Home invasions are rare in the US except in areas with restrictive gun laws. The main reason home invasions are rare is that Americans are, by and large, an 'extremely' armed society that is skilled with firearms (70 million gun owners of 300 million citizens, including the children and the elderly). Ask any burglar if they want to confront a homeowner - the answer is "hell no, they'll probably shoot me where I stand". No kidding. I'd be torn choosing between an M4, an FNFAL or a riot shot gun.

However ... Americans are terribly complacent in adopting lesser, passive crime barriers like window security film / bars, enhanced doors & locks, CCTV and OPSEC security behavior. That's changing as our society changes.

God bless Fernando for his work at raising awareness levels for all of us. Save a life, save the world.

Anonymous said...

In the US, bars on the windows is a telltale sign the neighborhood is in decline and you have something of value to steal. An alternative is the 3M 14 mil security film, the beauty of which is it's totally invisible to the perpetrator. It is the ultimate "hidden in plain sight" alternative. Although expensive, how much is your life worth? How much will your household insurance "not cover". Likewise for door hardening and lock upgrades. Finally, CCTV systems are cheap and readily available, as is motion detection activated outdoor lighting.

Security isn't 100%. It is done in layers and buys you critical time.

Finally, there is no replacement for being armed and trained for such an event. I have helped a handful of people become more proficient with firearms and encouraged all of them to continue the learning process with a full time professional instructor. I've warned them not to own a gun unless they are willing to learn how to use it, store it, carry it, and remain proficient with it.

At least in my part of the world the anti-gun bias is changing because people understand the police can't be everywhere. Obama was the best salesman for guns and ammo purchased in 2008.....ever.

While I suspect the US is heading for very hard economic times, we are "different" as we are armed to the teeth with tens of millions of people proficient with firearms. It's a part of our culture. Gun confiscation would lead to civil war in the US - not so anywhere else - i.e. Canada, Great Britain and Australia. And many of my friends in Law Enforcement agree that an unconstitutional order would be ignored, perhaps even openly opposed by the "troops". Cops see reality every day and want responsible citizens to be armed and trained.

God made man, and Samuel Colt made them all equal. Maybe we should update that to say Gaston Glock made us all equal.

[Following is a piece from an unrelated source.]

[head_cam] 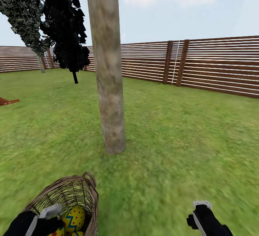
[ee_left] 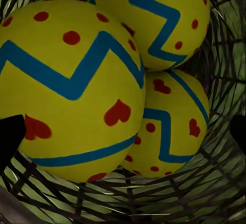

Finally, thanks to Fernando for his continued efforts to educate the masses - and that's all of us. There is nothing to fear but being unprepared.

Anonymous said...

Most of the houses in my town and country have little or no security. I was made even more aware of my own situation when my family was threatened. Glass doors, no bars, lots of windows....I have been taking note of all that you have written Ferfal and want to thank you for the tips, writings and videos you have done on home security in particular. I have little money but intend to be inventive in securing my own security. I expect that the price of those items will only increase.